**What you have to do**
Exact transcription of the data below is required, without the images.

==================================================

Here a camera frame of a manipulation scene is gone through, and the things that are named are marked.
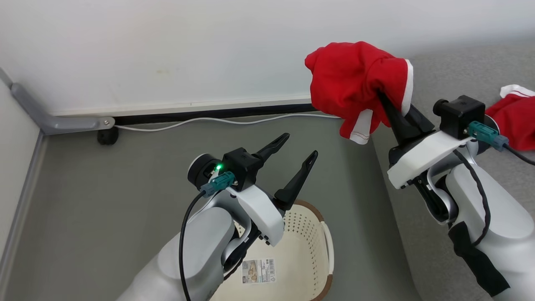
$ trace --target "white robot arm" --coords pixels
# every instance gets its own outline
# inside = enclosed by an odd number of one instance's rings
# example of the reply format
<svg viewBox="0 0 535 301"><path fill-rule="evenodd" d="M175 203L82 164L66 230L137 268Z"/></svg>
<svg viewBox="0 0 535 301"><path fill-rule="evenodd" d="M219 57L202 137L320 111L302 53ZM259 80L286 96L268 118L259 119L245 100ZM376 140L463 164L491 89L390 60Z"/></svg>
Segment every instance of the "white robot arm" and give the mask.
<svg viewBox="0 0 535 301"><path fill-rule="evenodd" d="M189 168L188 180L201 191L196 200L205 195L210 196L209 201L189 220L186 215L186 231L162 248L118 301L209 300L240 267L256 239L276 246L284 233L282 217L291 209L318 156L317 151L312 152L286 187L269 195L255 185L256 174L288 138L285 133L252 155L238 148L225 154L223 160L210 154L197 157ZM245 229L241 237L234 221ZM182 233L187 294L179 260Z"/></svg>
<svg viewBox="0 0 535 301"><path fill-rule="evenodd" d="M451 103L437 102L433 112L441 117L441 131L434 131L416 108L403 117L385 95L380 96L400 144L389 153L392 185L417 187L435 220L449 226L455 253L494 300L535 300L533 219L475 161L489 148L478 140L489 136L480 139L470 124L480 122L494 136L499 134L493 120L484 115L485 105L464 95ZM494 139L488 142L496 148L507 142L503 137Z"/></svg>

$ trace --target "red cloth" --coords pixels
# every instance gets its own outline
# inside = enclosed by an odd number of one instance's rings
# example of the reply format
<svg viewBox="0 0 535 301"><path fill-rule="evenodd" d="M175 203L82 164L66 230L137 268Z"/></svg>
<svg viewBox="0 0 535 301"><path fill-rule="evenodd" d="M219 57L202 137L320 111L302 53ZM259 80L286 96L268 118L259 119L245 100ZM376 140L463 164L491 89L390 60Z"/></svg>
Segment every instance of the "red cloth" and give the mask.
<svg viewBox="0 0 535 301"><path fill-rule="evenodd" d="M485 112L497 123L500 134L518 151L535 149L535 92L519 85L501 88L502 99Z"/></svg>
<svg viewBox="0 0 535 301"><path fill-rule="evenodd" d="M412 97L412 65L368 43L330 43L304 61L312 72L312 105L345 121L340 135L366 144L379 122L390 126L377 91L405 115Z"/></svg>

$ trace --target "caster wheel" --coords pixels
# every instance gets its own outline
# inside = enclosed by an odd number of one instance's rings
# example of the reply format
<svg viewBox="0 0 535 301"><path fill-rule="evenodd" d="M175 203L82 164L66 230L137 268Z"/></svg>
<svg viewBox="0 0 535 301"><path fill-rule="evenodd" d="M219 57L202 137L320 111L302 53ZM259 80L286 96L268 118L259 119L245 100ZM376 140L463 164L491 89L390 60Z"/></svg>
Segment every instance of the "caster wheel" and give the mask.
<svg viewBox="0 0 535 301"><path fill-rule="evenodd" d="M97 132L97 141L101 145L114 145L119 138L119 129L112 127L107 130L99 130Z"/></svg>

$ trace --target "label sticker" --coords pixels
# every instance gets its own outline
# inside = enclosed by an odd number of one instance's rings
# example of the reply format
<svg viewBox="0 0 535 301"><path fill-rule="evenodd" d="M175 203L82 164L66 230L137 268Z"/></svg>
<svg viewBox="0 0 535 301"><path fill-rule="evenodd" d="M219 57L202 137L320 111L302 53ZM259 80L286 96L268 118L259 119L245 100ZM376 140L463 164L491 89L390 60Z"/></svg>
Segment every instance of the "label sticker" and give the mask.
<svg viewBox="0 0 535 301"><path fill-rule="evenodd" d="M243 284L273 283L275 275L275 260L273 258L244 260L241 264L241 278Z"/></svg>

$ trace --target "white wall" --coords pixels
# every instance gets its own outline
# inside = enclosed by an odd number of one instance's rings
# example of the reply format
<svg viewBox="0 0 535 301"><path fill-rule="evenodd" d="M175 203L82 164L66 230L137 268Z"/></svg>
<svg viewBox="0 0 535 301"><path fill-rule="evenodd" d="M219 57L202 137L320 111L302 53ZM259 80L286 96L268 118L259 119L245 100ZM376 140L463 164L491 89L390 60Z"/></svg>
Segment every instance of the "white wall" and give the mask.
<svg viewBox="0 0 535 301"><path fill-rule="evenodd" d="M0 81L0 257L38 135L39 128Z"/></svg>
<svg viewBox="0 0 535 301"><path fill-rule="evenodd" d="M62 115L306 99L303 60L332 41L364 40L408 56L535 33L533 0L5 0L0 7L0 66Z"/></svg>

==================================================

**Task answer**
Here a camera frame of a manipulation scene is gone through, and the things that are named are marked.
$ trace --target "white robot arm" --coords pixels
# every instance gets its own outline
# inside = enclosed by an odd number of one instance's rings
# example of the reply format
<svg viewBox="0 0 535 301"><path fill-rule="evenodd" d="M175 203L82 164L66 230L137 268Z"/></svg>
<svg viewBox="0 0 535 301"><path fill-rule="evenodd" d="M219 57L202 137L320 111L302 53ZM259 80L286 96L268 118L259 119L245 100ZM376 140L463 164L491 89L390 60Z"/></svg>
Segment every instance of the "white robot arm" and give the mask.
<svg viewBox="0 0 535 301"><path fill-rule="evenodd" d="M189 168L188 180L201 191L196 200L205 195L210 196L209 201L189 220L186 215L186 231L162 248L118 301L209 300L240 267L256 239L276 246L284 233L282 217L291 209L318 156L317 151L312 152L286 187L269 195L255 185L256 174L288 138L285 133L252 155L238 148L225 154L223 160L210 154L197 157ZM245 229L241 237L234 221ZM182 233L187 294L179 260Z"/></svg>
<svg viewBox="0 0 535 301"><path fill-rule="evenodd" d="M451 103L437 102L433 112L441 117L441 131L434 131L416 108L403 117L385 95L380 96L400 144L389 153L392 185L417 187L435 220L449 226L455 253L494 300L535 300L533 219L475 161L489 148L478 140L489 136L480 139L470 124L480 122L494 136L499 134L493 120L484 115L485 105L464 95ZM494 139L488 142L496 148L507 142L503 137Z"/></svg>

$ trace --target "red cloth" --coords pixels
# every instance gets its own outline
# inside = enclosed by an odd number of one instance's rings
# example of the reply format
<svg viewBox="0 0 535 301"><path fill-rule="evenodd" d="M175 203L82 164L66 230L137 268Z"/></svg>
<svg viewBox="0 0 535 301"><path fill-rule="evenodd" d="M219 57L202 137L320 111L302 53ZM259 80L286 96L268 118L259 119L245 100ZM376 140L463 164L491 89L390 60Z"/></svg>
Segment every instance of the "red cloth" and give the mask.
<svg viewBox="0 0 535 301"><path fill-rule="evenodd" d="M485 112L497 123L500 134L518 151L535 149L535 92L519 85L501 88L502 99Z"/></svg>
<svg viewBox="0 0 535 301"><path fill-rule="evenodd" d="M412 97L412 65L368 43L330 43L304 61L312 72L312 105L345 121L340 135L366 144L379 122L390 126L377 91L405 115Z"/></svg>

$ trace --target "caster wheel" --coords pixels
# every instance gets its own outline
# inside = enclosed by an odd number of one instance's rings
# example of the reply format
<svg viewBox="0 0 535 301"><path fill-rule="evenodd" d="M175 203L82 164L66 230L137 268Z"/></svg>
<svg viewBox="0 0 535 301"><path fill-rule="evenodd" d="M219 57L202 137L320 111L302 53ZM259 80L286 96L268 118L259 119L245 100ZM376 140L463 164L491 89L390 60Z"/></svg>
Segment every instance of the "caster wheel" and give the mask.
<svg viewBox="0 0 535 301"><path fill-rule="evenodd" d="M97 132L97 141L101 145L114 145L119 138L119 129L112 127L107 130L99 130Z"/></svg>

$ trace --target "label sticker" --coords pixels
# every instance gets its own outline
# inside = enclosed by an odd number of one instance's rings
# example of the reply format
<svg viewBox="0 0 535 301"><path fill-rule="evenodd" d="M175 203L82 164L66 230L137 268Z"/></svg>
<svg viewBox="0 0 535 301"><path fill-rule="evenodd" d="M219 57L202 137L320 111L302 53ZM259 80L286 96L268 118L259 119L245 100ZM376 140L463 164L491 89L390 60Z"/></svg>
Segment every instance of the "label sticker" and give the mask.
<svg viewBox="0 0 535 301"><path fill-rule="evenodd" d="M243 284L273 283L275 275L275 260L273 258L244 260L241 264L241 278Z"/></svg>

$ trace --target "white wall" --coords pixels
# every instance gets its own outline
# inside = enclosed by an odd number of one instance's rings
# example of the reply format
<svg viewBox="0 0 535 301"><path fill-rule="evenodd" d="M175 203L82 164L66 230L137 268Z"/></svg>
<svg viewBox="0 0 535 301"><path fill-rule="evenodd" d="M219 57L202 137L320 111L302 53ZM259 80L286 96L268 118L259 119L245 100ZM376 140L463 164L491 89L390 60Z"/></svg>
Segment every instance of the "white wall" and give the mask.
<svg viewBox="0 0 535 301"><path fill-rule="evenodd" d="M0 81L0 257L38 135L39 128Z"/></svg>
<svg viewBox="0 0 535 301"><path fill-rule="evenodd" d="M62 115L306 99L303 60L332 41L364 40L408 56L535 33L533 0L5 0L0 7L0 66Z"/></svg>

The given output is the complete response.